The Harder Problem: File Systems & Cloud Scalability
Andres Rodriguez shares his discovery of how to integrate file systems with the unlimited object store to achieve true cloud scalability.
June 18, 2024 | Andres Rodriguez
When NASA was designing its first manned mission to the moon, the initial proposals called for a larger version of the rockets that had successfully carried astronauts into orbit. Yet ferrying a crew to the moon and back was a different sort of challenge. This was a bigger, harder problem, and often a hard problem demands a disruptive, nearly unimaginable solution.
NASA’s eventual decision to pursue the more complex lunar orbit rendezvous (LOR) mission required two ships to rendezvous mid-orbit. Nothing demanding such exact telemetry and control had ever been attempted in space. The story of this mission reminds me of the challenges at the dawn of the cloud era. When we started working on what would become Nasuni, organizations had been relying on traditional block-based file systems for decades. A new infinitely scalable storage medium had just been introduced by AWS – publicly available S3 object (or cloud) storage. Azure and GCP released similar offerings in quick succession.
Finding a way to make use of this new medium was a hard problem. The harder problem was figuring out how to integrate file systems with the unlimited object store to achieve true cloud scalability.
The limitations of traditional file systems
The obvious solution was the incremental one. Take any of the well-established traditional file systems (XFS, ZFS, etc.) and bolt on the object store. Make the traditional file system handle all metadata and offload the data payload to the object store. This is a variation on tiering. The shortcoming of tiering is that the traditional file system metadata becomes the new bottleneck for scale. If Nasuni had chosen this route, we would have gotten to market sooner, generated results faster, and pleased our investors in the short run. Eventually, though, we would have stalled.
Traditional file systems were designed for finite storage hardware. They have fundamental scale limitations. By simply adapting traditional file systems, we would’ve been placing a limit on something with infinite potential. What we needed to do was design a file system without limits. This would enable the obvious benefit of being able to store any number of files without reformatting the file system but, just as important, unlimited metadata would also enable unlimited immutable versioning. And that would allow us to eliminate the need to ever back up our file system.
This approach demanded we go against everything the industry understood about how file systems were supposed to work. We’d have to capture changes in the file system by creating immutable versions. These versions would have to be stored as objects to avoid violating the eventual consistency model that is at the heart of scale in the cloud. Computationally this would be an expensive operation that ran straight against the grain of storage orthodoxy.
Committing to the unimaginable
Our founding engineering team thought about every possible way to avoid this route. We had endless arguments and debates. We did everything we could to identify an easier, more incremental, more traditional solution.

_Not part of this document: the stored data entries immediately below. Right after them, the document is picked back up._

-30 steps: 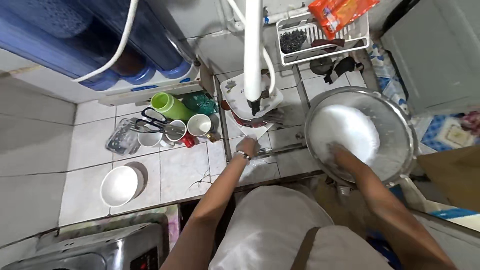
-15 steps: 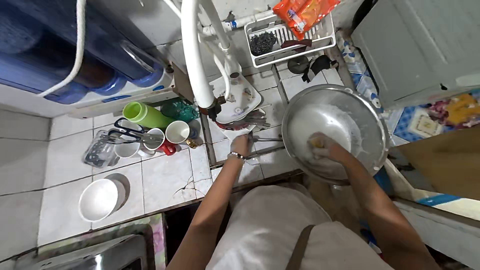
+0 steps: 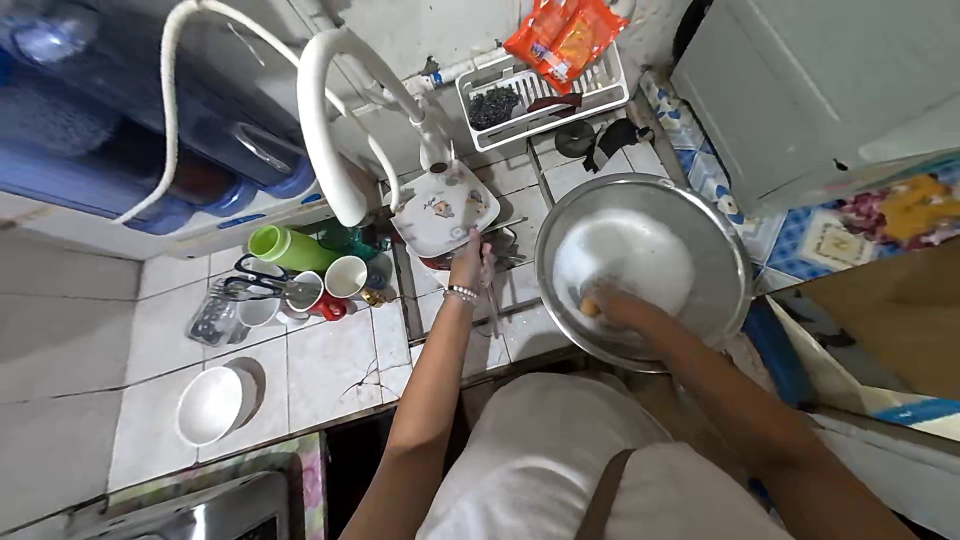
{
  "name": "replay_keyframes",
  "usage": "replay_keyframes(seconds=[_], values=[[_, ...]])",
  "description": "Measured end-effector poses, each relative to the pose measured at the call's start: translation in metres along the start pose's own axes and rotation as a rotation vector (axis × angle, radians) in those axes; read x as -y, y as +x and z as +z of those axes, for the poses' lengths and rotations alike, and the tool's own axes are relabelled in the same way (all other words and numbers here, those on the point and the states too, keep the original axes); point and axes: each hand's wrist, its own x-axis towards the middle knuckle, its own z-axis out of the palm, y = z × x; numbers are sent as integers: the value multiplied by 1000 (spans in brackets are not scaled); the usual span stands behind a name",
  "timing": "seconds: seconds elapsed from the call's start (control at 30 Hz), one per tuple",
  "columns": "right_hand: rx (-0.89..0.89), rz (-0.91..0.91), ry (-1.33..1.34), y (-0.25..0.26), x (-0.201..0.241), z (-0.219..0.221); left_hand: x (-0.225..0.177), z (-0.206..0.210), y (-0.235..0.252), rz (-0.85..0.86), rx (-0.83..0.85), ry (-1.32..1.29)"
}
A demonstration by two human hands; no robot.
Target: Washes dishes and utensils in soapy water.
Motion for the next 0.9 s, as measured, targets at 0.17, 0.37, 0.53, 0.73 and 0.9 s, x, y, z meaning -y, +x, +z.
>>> replay_keyframes(seconds=[0.17,0.37,0.53,0.73,0.9], values=[[-282,-281,918,-32,-9,-25,-21,48,-41,149,179,400],[-769,-500,1226,-46,23,-39,-27,121,-89,367,424,769],[-1006,-214,1232,-53,22,-38,-12,136,-96,361,585,893],[-997,84,1159,-75,7,-65,0,117,-106,276,609,916],[-1151,-95,1148,-59,-10,-72,4,96,-104,291,613,849]])
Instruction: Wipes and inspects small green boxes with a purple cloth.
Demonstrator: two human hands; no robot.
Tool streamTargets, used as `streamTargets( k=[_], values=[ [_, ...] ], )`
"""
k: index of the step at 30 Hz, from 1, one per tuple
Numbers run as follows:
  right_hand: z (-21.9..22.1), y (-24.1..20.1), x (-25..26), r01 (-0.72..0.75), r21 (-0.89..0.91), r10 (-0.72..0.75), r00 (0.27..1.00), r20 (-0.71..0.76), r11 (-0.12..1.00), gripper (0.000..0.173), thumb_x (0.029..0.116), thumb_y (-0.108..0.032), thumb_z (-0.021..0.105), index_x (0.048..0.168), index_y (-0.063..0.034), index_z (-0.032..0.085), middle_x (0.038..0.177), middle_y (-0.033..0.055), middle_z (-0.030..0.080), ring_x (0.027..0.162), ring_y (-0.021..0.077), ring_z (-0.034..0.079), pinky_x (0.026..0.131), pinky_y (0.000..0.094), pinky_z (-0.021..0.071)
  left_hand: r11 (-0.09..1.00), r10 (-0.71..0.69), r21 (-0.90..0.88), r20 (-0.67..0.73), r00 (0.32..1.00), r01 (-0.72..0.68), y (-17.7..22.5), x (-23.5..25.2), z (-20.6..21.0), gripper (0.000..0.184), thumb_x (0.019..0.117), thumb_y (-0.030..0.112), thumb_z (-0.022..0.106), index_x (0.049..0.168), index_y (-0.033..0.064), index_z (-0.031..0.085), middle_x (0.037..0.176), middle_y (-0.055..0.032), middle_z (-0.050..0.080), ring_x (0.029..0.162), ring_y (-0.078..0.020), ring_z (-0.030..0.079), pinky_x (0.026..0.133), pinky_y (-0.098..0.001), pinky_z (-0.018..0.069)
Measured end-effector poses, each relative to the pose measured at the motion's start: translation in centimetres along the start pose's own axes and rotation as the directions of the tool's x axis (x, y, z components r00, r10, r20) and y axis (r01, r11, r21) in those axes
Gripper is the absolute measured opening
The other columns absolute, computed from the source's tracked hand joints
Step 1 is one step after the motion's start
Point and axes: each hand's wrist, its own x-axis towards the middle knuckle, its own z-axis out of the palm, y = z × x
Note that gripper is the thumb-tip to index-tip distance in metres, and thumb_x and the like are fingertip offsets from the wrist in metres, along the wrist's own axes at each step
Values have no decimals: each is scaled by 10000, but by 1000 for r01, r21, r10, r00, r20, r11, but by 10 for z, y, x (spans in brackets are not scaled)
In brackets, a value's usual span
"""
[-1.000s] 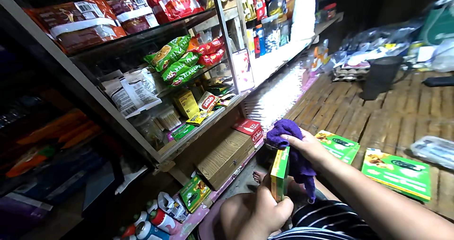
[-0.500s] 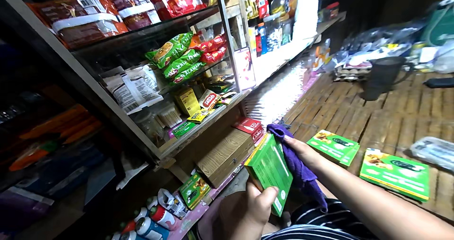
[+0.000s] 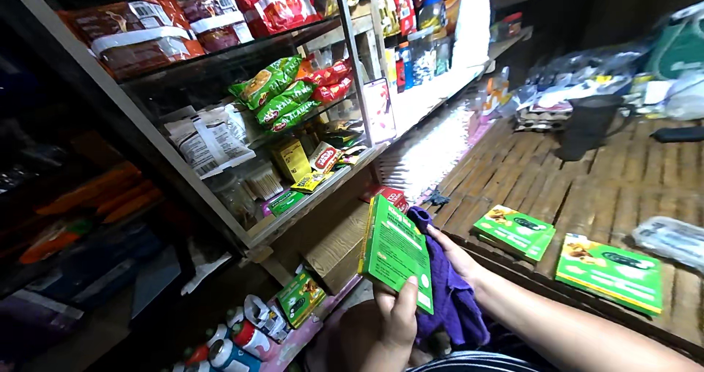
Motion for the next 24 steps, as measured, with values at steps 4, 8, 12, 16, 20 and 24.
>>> streamTargets(
  k=[4, 8, 12, 16, 20, 24],
  values=[
    [0, -2, 3, -33, 6, 34, 991, -130, 999, 435, 1100, -396, 331, 1263, -104, 609, 1072, 82, 740, 992, 151, 725, 849, 349, 619, 993, -105, 71, 175, 979, 94, 4, 3, -1, 395, 901, 49, 659, 1228, -64, 469, 1046, -77, 711, 975, -107, 708, 910, -307, 589],
    [-10, -15, 8, -52, -42, 41, 970, -240, 998, 392, 1081, -399, 401, 1258, -117, 607, 1038, 68, 738, 950, 144, 725, 810, 343, 619, 995, -67, 96, 392, 918, 32, 3, 4, -13, 589, 912, 582, 643, 1233, 90, 599, 1128, 86, 706, 1096, 25, 631, 1004, -237, 510],
    [-19, -40, 9, 35, -143, -74, 956, -283, 989, 337, 1078, -334, 446, 1260, -102, 609, 1023, 73, 743, 923, 144, 733, 787, 327, 628, 963, -270, 74, 328, 905, 260, 1, 5, -23, 1142, 780, 835, 566, 1434, -84, 393, 1299, -87, 637, 1194, -106, 614, 1041, -336, 500],
    [-21, -63, 5, 160, -348, -264, 924, -275, 924, 290, 1065, -260, 504, 1281, -77, 567, 981, 64, 741, 885, 126, 731, 786, 306, 626, 932, -362, 138, 371, 855, 334, 13, 15, -16, 1139, 834, 724, 644, 1495, -120, 259, 1393, -138, 562, 1240, -117, 580, 1071, -326, 481],
    [5, -75, -16, 174, -575, -350, 913, -210, 799, 213, 1049, -228, 529, 1189, -93, 617, 906, 4, 722, 826, 63, 697, 772, 256, 594, 890, -455, 164, 376, 807, 425, 20, 16, -5, 484, 963, 149, 634, 1335, -73, 419, 1131, -97, 694, 1032, -136, 694, 961, -333, 567],
    [-7, -62, -13, 335, -634, -422, 907, 15, 697, 328, 896, -258, 696, 1172, -100, 614, 916, -33, 740, 828, 50, 714, 776, 234, 608, 877, -455, 269, 197, 869, 398, 16, 9, 0, 348, 935, 56, 659, 1238, -81, 556, 1033, -122, 740, 951, -170, 733, 905, -354, 608]
  ],
)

There wasn’t one. And so, we committed to what seemed unimaginable.
We understood that to make this work, all the metadata holding the file system together had to live in the object store. This was the single most important requirement. Once we had this rule in place, the only design possible was UniFS®, a file system that is constantly writing data and metadata to the object store in one direction (no modifications or overwrites) without scale limitations. This decision transformed the file system into something the object store could understand natively, and laid the foundation for what our customers rely on today: a scalable global file data platform that functions like a single server.
Do you want cloud scalability or not?
In aeronautics and file system dynamics alike, enough scale changes the nature of the problem. The challenge of sending the first astronaut into earth’s orbit versus that of designing a round trip to the moon was of an entirely different scale. NASA couldn’t simply build a bigger rocket. They had to opt for the more audacious LOR mission. John Houbolt, the NASA engineer who championed the approach, sold the proposal best in an internal memo after an early defeat: “Do we want to go to the Moon or not?”
Here at Nasuni the question was whether we wanted to create something with native cloud scalability or not. To do that we couldn’t just drag the outdated file system into a new era. The cloud demanded a brand new file system design, and although our choice to pursue this new kind of file system slowed our velocity at the start, our last five years of growth and success have only reinforced the validity of that decision.
The harder solution pays off in the end.